24. The apparatus of claim 13, wherein each operation point of the multilayer video data comprises a bitstream, the bitstream being generated from the other stream by operation of a sub-bitstream extraction procedure of the other stream.

25. A video apparatus for processing multi-layer video data, the apparatus comprising:

A device for acquiring multi-layer video data including multiple operation points;

A means for storing the multi-layer video data in a file format, wherein the file format includes operation point information oinf boxes that identify the operation points included in the multi-layer video data;

A means for storing in the oinf box an indicator of the configuration file, hierarchy, and level PTL information for each layer at each point of operation of the multi-layer video data;

Means for storing representation format information for each operational point of the multi-layer video data within the oinf frame, wherein the representation format information includes one or more of spatial resolution, bit depth, or color format; and

A means for generating a file of video data formatted according to the file format.

26. The apparatus of claim 25, wherein the oinf box definition includes sample group operation points in the multilayer video data.
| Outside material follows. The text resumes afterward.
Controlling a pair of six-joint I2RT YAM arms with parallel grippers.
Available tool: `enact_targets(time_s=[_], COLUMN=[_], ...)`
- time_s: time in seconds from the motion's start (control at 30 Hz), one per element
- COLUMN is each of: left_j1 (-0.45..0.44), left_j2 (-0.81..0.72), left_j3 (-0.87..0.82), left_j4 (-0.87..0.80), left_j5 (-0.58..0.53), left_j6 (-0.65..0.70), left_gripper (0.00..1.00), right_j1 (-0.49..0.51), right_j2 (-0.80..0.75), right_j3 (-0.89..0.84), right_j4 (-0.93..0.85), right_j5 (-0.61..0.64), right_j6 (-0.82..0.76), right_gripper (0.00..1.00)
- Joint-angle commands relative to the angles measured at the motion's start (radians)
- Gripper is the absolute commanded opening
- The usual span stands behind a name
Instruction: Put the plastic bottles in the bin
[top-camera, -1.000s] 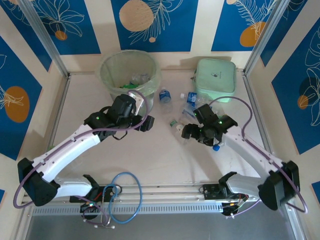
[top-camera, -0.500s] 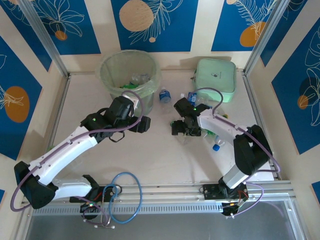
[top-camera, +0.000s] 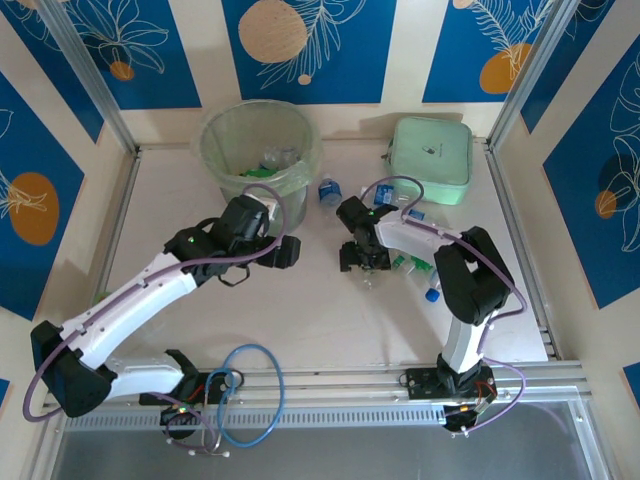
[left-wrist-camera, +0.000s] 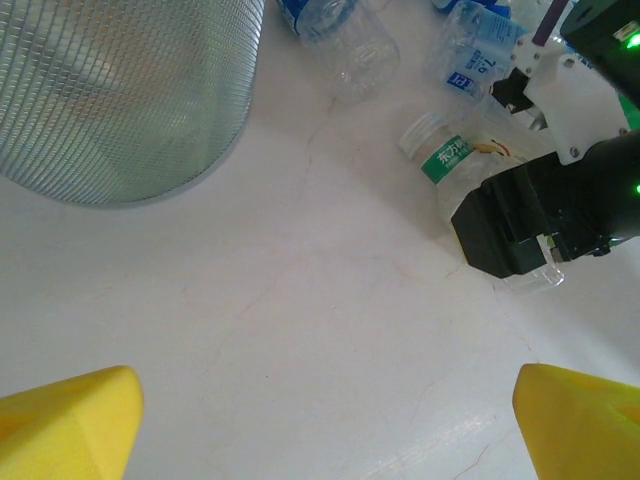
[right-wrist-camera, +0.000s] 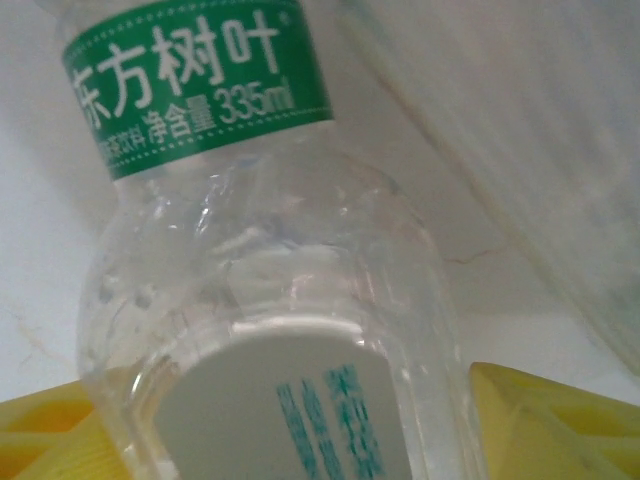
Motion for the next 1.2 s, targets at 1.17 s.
enact_targets(time_s=[1.17], left_j1=[0.030], left_j2=[-0.112], left_j3=[-0.174], left_j4=[-0.007], left_j5=[0.011], left_j6=[-0.030], left_gripper=[0.92], right_j1=[0.084], right_j2=[-0.278], right_j3=[0.605], right_j4=[0.124], right_j5=[-0.169], right_j6=[0.001], right_gripper=[0.57])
27. The apparatus of claim 25, wherein the oinf box is included in the media information box.

28. The apparatus of claim 27, wherein the oinf box is further included in a sample group description box, wherein the sample group description box is included in a sample table box, and wherein the sample table box is included in the media information box.

29. A non-transitory computer-readable storage medium storing instructions, which, when executed, cause one or more processors to perform the following operations:

Obtain multi-layer video data including multiple operation points;

30. The non-transitory computer-readable storage medium of claim 29, wherein the oinf block definition includes sample grouping operation points in the multi-layer video data.

31. The non-transitory computer-readable storage medium of claim 29, wherein the oinf box is included in the media information box.

32. The non-transitory computer-readable storage medium of claim 31, wherein the oinf box is further included in the sample group description box, wherein the sample group description box is included in the sample table box, and wherein the sample table box is included in the media information box.